_Task directions_
Go through the records and copy each line where the string "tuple" occurs.

[[ Extracted entries, beginning ]]

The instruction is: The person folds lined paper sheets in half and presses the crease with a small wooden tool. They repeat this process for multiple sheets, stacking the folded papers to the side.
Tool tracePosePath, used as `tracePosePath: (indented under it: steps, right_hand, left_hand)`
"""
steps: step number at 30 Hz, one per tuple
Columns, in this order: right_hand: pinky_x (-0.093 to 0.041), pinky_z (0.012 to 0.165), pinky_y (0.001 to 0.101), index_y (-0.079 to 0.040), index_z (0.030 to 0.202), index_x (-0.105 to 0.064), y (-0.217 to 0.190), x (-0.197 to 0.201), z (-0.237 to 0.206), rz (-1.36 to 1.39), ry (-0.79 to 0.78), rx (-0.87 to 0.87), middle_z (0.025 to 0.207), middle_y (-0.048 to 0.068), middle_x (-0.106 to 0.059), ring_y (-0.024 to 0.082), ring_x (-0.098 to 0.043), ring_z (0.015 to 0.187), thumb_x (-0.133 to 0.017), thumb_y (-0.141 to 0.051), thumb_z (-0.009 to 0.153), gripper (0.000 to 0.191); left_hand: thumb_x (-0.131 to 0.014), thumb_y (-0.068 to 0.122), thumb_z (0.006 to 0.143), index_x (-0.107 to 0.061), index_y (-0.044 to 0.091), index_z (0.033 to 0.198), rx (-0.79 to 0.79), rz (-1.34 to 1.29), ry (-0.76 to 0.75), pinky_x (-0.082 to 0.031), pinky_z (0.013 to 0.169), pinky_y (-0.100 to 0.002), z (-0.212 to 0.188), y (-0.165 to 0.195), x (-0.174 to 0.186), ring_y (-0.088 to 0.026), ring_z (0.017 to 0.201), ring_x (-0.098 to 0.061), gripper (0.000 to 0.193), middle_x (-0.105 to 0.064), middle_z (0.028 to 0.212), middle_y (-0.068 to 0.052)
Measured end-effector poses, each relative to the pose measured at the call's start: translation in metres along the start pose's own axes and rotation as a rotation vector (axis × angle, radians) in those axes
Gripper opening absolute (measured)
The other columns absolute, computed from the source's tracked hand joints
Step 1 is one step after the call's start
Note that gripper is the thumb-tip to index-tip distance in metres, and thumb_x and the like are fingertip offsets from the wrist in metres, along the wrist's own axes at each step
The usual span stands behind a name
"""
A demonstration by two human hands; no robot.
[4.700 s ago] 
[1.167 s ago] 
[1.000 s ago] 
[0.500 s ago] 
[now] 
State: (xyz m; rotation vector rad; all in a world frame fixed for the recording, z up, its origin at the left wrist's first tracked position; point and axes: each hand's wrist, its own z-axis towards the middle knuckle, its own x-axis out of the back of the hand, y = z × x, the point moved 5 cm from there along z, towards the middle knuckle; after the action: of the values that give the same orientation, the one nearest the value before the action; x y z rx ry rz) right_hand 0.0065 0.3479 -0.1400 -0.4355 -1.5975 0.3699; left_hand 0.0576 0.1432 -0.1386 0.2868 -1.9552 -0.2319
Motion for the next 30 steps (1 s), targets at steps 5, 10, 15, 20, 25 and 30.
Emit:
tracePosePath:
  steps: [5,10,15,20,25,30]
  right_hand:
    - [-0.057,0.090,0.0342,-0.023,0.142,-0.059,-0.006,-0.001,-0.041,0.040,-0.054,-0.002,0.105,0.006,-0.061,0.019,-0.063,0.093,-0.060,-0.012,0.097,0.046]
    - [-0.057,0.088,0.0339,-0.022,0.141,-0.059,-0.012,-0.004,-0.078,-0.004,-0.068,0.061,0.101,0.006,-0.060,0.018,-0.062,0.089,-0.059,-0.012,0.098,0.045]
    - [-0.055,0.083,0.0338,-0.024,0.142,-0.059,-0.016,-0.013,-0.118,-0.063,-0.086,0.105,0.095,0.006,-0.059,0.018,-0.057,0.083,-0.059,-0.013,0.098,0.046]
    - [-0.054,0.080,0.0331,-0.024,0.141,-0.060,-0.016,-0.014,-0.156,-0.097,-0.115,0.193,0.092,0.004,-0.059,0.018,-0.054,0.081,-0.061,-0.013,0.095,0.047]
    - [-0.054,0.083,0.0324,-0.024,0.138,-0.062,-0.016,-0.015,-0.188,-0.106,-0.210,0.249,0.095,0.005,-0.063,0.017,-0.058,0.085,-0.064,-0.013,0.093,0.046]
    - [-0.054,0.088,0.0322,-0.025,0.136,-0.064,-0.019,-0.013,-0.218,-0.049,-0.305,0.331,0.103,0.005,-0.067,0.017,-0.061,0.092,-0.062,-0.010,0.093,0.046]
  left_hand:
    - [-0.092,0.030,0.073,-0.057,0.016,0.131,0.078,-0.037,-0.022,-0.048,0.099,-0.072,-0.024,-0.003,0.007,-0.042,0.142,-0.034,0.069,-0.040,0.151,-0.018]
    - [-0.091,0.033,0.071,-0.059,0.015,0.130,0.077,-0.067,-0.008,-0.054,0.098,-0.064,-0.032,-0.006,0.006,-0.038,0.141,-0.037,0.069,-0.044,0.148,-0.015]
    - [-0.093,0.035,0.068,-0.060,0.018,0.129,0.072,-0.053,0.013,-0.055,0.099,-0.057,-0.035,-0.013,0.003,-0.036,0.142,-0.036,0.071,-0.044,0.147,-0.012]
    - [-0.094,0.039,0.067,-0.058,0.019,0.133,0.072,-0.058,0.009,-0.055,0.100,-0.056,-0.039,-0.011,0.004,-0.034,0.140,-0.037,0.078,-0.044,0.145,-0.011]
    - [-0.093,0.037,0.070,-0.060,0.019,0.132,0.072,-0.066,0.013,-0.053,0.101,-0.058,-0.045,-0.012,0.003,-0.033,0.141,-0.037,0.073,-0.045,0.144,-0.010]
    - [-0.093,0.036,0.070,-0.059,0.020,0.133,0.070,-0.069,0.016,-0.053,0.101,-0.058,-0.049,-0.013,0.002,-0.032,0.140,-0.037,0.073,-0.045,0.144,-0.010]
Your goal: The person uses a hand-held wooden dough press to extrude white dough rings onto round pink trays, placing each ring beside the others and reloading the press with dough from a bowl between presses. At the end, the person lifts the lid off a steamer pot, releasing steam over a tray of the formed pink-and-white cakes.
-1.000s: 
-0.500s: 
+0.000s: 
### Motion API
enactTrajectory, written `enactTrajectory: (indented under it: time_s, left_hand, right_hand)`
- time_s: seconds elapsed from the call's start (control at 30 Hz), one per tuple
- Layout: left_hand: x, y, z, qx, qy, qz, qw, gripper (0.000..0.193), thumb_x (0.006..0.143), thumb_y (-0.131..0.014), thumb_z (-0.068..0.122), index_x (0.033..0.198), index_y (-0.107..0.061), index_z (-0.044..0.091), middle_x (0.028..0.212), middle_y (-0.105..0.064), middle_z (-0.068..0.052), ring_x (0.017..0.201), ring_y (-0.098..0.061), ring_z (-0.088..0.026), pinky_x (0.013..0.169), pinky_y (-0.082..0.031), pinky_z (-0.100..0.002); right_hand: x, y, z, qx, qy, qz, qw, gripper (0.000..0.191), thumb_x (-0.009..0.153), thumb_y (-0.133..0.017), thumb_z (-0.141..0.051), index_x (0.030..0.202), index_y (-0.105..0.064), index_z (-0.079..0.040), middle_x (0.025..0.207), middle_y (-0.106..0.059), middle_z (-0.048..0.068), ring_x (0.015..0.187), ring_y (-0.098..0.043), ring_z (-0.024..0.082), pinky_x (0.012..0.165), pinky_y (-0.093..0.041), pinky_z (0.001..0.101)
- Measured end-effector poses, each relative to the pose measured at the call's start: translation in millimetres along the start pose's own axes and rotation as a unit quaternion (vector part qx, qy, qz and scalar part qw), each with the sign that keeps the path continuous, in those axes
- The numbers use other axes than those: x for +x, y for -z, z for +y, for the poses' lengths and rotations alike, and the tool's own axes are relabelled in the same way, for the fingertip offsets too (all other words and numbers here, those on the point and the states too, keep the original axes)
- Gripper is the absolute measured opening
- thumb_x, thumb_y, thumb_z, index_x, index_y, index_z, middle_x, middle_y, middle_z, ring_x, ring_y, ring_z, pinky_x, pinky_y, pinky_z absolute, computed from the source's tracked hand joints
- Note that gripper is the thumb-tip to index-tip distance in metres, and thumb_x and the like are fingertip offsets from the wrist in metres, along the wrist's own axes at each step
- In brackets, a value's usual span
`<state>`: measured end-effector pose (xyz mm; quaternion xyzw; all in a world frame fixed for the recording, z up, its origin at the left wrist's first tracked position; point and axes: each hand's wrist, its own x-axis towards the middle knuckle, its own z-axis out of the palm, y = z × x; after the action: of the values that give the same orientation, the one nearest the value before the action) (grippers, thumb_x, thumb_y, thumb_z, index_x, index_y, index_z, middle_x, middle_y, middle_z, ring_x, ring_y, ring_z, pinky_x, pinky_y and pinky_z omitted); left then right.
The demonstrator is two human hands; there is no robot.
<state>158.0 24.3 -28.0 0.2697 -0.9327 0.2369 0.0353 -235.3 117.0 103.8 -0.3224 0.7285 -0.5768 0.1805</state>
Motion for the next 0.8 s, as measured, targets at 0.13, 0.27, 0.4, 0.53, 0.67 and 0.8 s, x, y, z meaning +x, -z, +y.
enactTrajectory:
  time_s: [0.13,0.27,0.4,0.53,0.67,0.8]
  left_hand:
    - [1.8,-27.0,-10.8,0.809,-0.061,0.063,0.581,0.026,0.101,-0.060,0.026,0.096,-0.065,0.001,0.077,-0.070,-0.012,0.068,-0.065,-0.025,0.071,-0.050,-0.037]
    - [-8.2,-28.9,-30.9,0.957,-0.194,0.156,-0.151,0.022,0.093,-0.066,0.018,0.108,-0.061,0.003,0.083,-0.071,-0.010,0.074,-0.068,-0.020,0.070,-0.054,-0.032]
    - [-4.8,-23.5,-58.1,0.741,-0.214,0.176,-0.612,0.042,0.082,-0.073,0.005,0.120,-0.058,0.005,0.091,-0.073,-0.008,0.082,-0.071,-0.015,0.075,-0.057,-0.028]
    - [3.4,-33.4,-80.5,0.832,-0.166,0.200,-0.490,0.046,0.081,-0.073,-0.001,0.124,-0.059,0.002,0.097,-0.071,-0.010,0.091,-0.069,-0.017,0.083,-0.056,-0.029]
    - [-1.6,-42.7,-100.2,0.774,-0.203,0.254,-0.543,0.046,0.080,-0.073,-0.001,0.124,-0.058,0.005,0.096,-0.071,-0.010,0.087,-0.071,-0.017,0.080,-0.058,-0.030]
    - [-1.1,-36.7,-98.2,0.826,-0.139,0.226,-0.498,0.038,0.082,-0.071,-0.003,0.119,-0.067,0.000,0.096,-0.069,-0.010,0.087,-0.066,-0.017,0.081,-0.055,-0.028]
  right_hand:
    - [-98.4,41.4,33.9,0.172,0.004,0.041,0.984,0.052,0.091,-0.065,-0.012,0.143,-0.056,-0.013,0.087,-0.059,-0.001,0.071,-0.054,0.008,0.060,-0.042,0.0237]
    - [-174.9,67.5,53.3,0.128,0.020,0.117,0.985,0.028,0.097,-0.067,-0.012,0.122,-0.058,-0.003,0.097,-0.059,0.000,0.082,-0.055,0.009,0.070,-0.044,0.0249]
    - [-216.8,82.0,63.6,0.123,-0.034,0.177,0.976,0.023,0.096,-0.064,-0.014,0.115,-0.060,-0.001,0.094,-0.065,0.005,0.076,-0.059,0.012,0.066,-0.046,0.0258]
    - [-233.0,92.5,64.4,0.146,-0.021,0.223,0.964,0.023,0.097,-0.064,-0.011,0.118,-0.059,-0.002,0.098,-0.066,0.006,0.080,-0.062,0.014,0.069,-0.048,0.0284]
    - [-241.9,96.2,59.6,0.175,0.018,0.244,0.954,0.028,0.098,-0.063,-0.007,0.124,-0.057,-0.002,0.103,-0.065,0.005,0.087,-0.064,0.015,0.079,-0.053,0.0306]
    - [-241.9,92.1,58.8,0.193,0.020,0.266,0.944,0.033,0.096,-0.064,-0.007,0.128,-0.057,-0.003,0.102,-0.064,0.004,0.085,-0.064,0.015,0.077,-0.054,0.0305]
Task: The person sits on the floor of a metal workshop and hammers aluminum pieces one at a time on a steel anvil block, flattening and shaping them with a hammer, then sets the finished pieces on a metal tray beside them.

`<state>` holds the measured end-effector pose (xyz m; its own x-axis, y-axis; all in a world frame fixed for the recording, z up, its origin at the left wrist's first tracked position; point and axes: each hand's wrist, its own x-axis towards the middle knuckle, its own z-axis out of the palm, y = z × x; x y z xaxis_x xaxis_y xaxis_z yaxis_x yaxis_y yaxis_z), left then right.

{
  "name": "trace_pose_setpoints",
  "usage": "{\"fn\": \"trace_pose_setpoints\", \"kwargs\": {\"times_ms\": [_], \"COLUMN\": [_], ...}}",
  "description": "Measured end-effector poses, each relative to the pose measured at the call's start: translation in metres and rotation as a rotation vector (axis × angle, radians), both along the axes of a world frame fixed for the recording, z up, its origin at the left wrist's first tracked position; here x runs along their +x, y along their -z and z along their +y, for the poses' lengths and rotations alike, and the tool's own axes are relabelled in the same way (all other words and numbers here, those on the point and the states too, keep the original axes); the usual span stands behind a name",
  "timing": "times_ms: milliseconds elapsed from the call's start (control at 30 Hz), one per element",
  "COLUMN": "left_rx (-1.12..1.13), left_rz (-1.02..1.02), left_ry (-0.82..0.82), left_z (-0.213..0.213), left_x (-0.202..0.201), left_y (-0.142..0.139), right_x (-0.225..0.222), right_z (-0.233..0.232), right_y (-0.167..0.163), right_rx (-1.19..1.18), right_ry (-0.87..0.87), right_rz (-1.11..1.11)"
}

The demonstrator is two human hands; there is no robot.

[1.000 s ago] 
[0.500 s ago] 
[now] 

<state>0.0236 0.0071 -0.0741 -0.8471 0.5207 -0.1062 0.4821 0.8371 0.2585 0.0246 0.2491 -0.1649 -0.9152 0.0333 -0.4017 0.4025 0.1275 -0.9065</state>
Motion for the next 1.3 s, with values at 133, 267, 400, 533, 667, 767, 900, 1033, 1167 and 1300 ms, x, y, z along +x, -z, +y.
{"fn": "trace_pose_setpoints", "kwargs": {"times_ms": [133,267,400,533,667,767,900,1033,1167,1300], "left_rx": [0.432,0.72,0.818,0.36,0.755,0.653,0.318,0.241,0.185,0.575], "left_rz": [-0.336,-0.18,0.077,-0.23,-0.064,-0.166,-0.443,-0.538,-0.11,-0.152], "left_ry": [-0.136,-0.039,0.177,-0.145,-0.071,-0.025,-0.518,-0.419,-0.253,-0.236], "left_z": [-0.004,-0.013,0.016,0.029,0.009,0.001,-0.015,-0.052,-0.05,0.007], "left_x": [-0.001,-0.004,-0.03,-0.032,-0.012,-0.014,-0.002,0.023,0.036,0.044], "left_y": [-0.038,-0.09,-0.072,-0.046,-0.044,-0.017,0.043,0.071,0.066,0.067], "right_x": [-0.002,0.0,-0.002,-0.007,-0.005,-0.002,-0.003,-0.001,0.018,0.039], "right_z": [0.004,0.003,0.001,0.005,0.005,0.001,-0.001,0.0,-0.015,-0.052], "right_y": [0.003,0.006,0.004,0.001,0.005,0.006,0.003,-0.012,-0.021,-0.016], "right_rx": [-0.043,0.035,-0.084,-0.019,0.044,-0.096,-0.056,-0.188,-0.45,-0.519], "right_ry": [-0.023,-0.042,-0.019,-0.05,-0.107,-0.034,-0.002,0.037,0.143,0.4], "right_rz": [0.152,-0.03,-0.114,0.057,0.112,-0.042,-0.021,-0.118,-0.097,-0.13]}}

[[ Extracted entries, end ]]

_Response to the exercise_
steps: step number at 30 Hz, one per tuple
- time_s: seconds elapsed from the call's start (control at 30 Hz), one per tuple

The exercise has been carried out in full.